# [What to work on]
Starting at the line below holding "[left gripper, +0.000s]" and stopping at the line holding "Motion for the", print every line exactly, both ends included, and leave the rest out.

# [Data block]
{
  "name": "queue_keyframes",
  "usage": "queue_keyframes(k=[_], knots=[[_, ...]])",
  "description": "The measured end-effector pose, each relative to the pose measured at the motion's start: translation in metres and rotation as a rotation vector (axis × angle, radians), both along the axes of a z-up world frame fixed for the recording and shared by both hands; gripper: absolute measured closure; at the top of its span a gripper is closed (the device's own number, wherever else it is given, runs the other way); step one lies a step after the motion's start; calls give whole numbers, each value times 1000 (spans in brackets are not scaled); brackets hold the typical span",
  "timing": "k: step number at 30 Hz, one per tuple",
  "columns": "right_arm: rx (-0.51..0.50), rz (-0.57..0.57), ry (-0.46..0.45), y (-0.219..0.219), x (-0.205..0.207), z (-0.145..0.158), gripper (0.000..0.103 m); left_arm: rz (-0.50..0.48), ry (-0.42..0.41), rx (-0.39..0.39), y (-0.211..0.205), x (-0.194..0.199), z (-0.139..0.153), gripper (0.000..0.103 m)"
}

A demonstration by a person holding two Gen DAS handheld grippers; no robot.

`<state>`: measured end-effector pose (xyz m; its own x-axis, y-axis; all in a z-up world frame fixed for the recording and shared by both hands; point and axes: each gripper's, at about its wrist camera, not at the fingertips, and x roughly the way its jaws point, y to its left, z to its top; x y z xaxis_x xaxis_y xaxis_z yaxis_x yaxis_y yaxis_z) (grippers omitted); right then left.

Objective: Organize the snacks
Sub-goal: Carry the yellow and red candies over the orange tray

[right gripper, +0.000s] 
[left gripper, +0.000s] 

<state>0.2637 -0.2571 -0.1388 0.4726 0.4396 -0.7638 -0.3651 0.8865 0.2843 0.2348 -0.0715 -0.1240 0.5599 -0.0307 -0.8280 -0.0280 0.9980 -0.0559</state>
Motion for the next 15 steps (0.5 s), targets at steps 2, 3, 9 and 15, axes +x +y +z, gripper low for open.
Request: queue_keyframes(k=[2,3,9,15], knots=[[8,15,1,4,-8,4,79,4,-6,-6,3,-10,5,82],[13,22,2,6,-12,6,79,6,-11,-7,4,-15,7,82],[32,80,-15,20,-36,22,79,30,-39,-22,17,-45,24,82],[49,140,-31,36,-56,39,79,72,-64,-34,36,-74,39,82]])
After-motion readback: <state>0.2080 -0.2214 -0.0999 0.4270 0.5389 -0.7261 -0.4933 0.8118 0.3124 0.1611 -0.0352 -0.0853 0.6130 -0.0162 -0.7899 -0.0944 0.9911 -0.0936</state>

# [Exercise solution]
[left gripper, +0.000s] 

<state>0.2637 -0.2571 -0.1388 0.4726 0.4396 -0.7638 -0.3651 0.8865 0.2843 0.2348 -0.0715 -0.1240 0.5599 -0.0307 -0.8280 -0.0280 0.9980 -0.0559</state>
Motion for the next 15 steps (0.5 s), targets at steps 2, 3, 9 and 15, axes +x +y +z, gripper low for open.

Work on this exercise has been finished.